2. The method of claim 1, wherein the unique sequence is a digital sequence of up to 123 bits.
3. The method of claim 1, wherein each user is associated with a different integer, and wherein the unique sequence of data bits is created by converting the integer to a ternary number.
4. The method of claim 3, further comprising: deriving the unique signature from the recreated sequence of data bits by converting the ternary number represented by the sequence of data bits into an integer.
5. The method of claim 1, wherein each user is associated with an integer, and wherein the unique sequence is creating by converting the integer into a binary number.
6. The method of claim 1, wherein the group signals are overdubbed over the audio track at fixed intervals.

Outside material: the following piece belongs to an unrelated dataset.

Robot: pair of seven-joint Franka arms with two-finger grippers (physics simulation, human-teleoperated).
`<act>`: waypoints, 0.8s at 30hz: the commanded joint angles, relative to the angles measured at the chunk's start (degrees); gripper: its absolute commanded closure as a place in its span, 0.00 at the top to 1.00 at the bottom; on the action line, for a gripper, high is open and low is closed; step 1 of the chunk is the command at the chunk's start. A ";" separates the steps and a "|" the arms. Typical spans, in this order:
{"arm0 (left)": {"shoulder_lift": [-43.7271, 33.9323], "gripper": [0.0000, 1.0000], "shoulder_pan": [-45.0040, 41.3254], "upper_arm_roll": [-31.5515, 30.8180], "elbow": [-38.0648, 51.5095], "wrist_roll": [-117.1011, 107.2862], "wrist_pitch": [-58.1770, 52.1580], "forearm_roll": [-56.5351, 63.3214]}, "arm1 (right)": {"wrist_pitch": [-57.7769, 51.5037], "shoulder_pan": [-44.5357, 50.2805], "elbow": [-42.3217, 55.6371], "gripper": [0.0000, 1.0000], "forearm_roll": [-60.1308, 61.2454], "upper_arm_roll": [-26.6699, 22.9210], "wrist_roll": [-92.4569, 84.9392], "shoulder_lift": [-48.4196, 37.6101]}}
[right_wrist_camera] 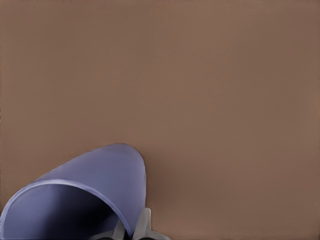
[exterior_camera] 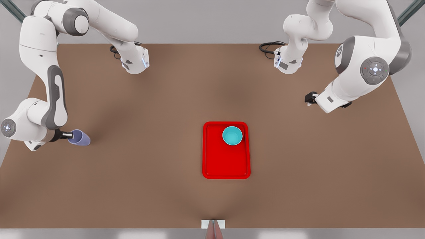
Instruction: Place the bowl on the tray with the left arm and the cup on the tray with the right arm
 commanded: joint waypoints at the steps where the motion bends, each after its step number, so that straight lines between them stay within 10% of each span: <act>1: 0.00 1.00 -0.02 0.00 0.00 0.00 -0.09 0.00 | 0.05 0.17 0.12 0.21 -0.24 0.66 0.24 0.04; 24: -0.62 1.00 -0.02 -0.08 0.70 -0.26 -1.93 0.00 | -5.84 1.84 4.61 0.21 2.66 22.02 26.96 0.39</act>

7. The method of claim 6, wherein the group signals are generated for 1 second and overdubbed over the audio track at a distance of 0.25 seconds from each other.
8. The method of claim 1, wherein, in the overdubbing step, the audio track is analyzed in frames, and a group signal is overdubbed over a frame in the audio track only if the amplitude of the audio track within the frame exceeds a threshold.
9. The method of claim 8, wherein the group signals are generated for 1 second and the frames are 1 second frames.
10. The method of claim 1, wherein the group signal is deconstructed into individual sine waves using a Fast Fourier Transform analysis with buckets wide enough to distinguish between the frequencies used in the encoding step.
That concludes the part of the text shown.